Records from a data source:
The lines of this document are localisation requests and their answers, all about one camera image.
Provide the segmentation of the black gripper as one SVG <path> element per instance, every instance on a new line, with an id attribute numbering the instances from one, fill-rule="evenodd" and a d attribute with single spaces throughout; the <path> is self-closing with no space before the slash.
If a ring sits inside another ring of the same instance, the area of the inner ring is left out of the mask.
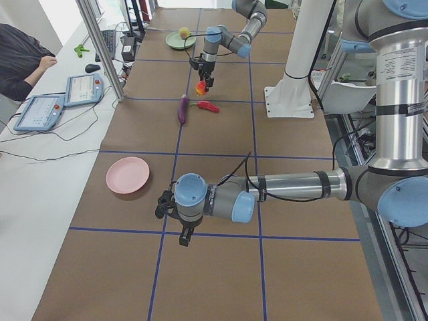
<path id="1" fill-rule="evenodd" d="M 208 92 L 213 87 L 214 83 L 214 78 L 211 77 L 214 70 L 214 62 L 207 62 L 205 60 L 202 60 L 202 62 L 203 65 L 198 71 L 199 79 L 200 81 L 205 81 L 205 91 Z"/>
<path id="2" fill-rule="evenodd" d="M 196 216 L 185 216 L 179 214 L 179 221 L 183 226 L 181 234 L 179 236 L 179 244 L 185 247 L 188 247 L 191 241 L 191 236 L 195 230 L 195 228 L 201 224 L 203 220 L 203 216 L 198 214 Z"/>

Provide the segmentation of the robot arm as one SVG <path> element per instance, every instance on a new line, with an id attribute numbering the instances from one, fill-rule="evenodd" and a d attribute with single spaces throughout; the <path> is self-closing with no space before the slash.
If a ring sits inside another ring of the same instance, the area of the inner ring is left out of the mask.
<path id="1" fill-rule="evenodd" d="M 284 76 L 276 86 L 264 89 L 266 108 L 273 104 L 278 117 L 313 118 L 309 89 L 312 58 L 319 49 L 315 41 L 322 42 L 335 4 L 302 1 Z M 208 27 L 203 52 L 189 59 L 208 88 L 213 85 L 210 77 L 219 46 L 247 58 L 268 20 L 261 1 L 232 1 L 231 7 L 247 19 L 243 31 L 235 36 L 224 25 Z M 173 209 L 167 214 L 183 226 L 180 245 L 190 244 L 204 216 L 248 223 L 256 202 L 268 199 L 307 203 L 334 197 L 358 201 L 399 227 L 427 224 L 427 160 L 423 158 L 427 1 L 345 1 L 339 44 L 345 51 L 374 50 L 377 55 L 374 158 L 368 165 L 330 172 L 250 177 L 248 154 L 218 184 L 185 174 L 175 182 L 172 205 L 164 203 Z"/>
<path id="2" fill-rule="evenodd" d="M 266 25 L 268 14 L 261 1 L 233 1 L 232 9 L 247 19 L 247 24 L 239 35 L 231 33 L 224 25 L 208 27 L 204 36 L 203 51 L 199 56 L 189 60 L 194 70 L 198 71 L 199 82 L 195 86 L 198 96 L 205 95 L 213 86 L 212 76 L 219 47 L 223 46 L 241 58 L 247 58 L 251 43 Z"/>

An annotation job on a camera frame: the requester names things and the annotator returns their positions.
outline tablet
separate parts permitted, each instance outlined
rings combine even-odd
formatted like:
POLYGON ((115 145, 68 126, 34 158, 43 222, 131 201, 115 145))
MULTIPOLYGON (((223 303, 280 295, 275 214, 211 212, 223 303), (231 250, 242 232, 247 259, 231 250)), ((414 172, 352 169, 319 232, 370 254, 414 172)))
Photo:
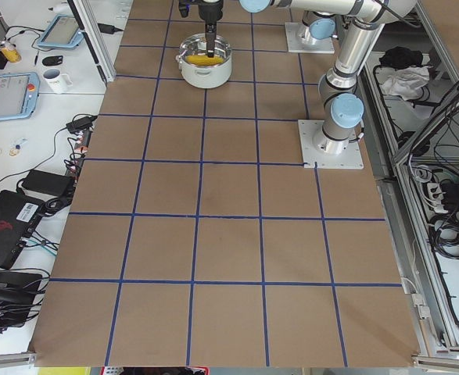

Problem statement:
Please write out, exactly, every line from the line with "outline tablet" through the final line of the data above, leaving out pictures.

Task solution:
outline tablet
separate parts permitted, each instance outlined
rings combine even-odd
formatted like:
POLYGON ((115 145, 68 126, 34 158, 43 222, 131 201, 115 145))
MULTIPOLYGON (((223 303, 280 295, 275 214, 211 212, 223 303), (231 250, 242 232, 247 259, 231 250)), ((414 172, 352 169, 319 232, 370 254, 414 172)))
Photo:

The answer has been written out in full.